*Brief*: If a line in the material below has the string "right", copy it out.

*Exercise data*:
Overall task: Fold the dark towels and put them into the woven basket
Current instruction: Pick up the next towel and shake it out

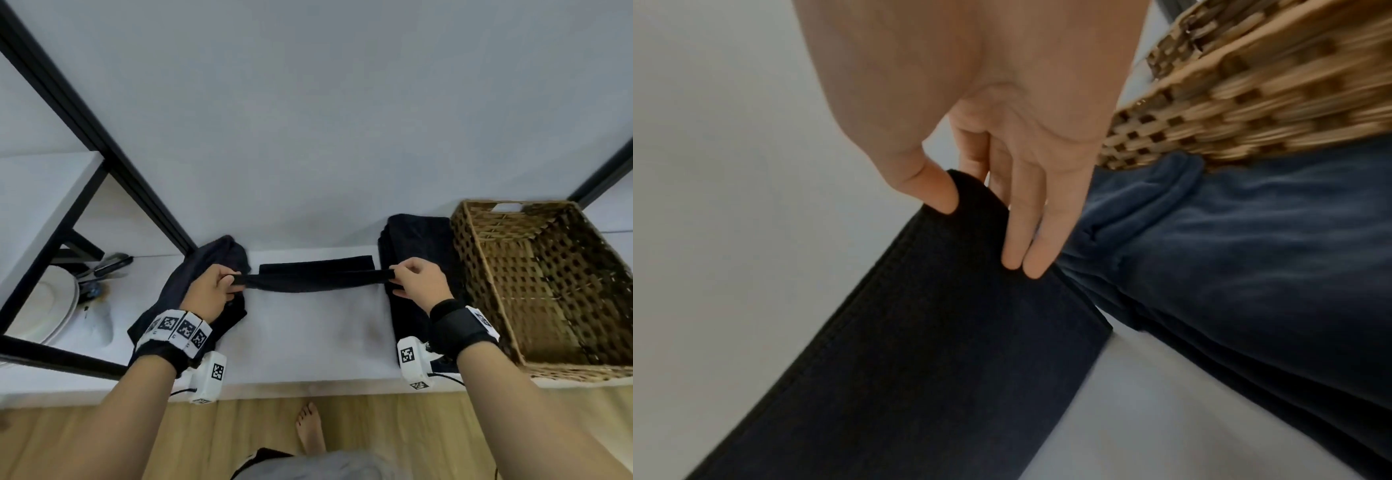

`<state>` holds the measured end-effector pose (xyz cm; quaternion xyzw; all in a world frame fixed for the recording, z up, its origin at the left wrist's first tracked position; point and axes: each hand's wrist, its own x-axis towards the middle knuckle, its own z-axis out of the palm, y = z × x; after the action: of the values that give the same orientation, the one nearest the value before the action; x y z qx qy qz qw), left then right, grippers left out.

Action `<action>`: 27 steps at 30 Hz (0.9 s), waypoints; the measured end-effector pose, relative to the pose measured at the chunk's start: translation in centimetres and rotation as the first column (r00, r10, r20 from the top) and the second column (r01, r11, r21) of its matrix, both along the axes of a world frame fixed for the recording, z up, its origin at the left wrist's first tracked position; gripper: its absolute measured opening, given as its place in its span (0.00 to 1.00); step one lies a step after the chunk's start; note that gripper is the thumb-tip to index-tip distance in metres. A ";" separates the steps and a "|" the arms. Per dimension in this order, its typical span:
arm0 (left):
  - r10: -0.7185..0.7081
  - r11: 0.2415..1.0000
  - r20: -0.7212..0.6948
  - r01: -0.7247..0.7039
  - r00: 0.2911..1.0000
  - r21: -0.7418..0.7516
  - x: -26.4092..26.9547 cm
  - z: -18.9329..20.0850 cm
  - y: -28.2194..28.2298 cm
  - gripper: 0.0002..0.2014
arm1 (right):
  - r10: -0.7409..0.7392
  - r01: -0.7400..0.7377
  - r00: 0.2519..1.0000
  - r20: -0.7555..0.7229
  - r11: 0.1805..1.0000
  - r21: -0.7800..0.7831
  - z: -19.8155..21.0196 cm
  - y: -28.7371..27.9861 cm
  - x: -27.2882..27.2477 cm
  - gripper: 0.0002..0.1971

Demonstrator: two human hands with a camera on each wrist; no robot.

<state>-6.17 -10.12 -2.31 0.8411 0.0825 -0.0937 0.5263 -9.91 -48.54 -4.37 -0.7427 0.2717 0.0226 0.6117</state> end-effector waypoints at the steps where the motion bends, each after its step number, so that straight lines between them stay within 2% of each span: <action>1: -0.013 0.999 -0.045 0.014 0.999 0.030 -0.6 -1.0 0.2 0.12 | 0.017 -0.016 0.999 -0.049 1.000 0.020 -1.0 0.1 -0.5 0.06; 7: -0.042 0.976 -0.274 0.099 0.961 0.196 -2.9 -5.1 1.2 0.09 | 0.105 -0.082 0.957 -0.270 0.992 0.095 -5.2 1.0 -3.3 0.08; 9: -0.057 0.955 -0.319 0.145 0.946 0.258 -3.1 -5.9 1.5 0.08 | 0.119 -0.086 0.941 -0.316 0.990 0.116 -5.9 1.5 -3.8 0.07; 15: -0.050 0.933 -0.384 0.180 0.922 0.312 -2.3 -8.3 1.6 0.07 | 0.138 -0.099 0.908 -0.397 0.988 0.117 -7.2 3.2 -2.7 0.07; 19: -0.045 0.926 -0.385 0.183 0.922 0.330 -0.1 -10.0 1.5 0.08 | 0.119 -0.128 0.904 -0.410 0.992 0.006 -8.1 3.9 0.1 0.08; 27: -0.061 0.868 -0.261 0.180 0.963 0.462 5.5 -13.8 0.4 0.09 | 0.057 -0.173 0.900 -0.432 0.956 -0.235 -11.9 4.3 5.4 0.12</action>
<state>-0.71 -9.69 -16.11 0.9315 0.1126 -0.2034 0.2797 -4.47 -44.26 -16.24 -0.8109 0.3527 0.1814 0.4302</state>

*Exercise solution*:
`<state>` holds the measured end-effector pose (xyz cm; quaternion xyzw; all in a world frame fixed for the recording, z up, its origin at the left wrist's first tracked position; point and axes: each hand's wrist, its own x-axis towards the middle knuckle, its own z-axis out of the palm, y = z × x; after the action: of the values that give the same orientation, the one nearest the value before the action; x y z qx qy qz qw), left then right, grippers left out.
arm1 (right):

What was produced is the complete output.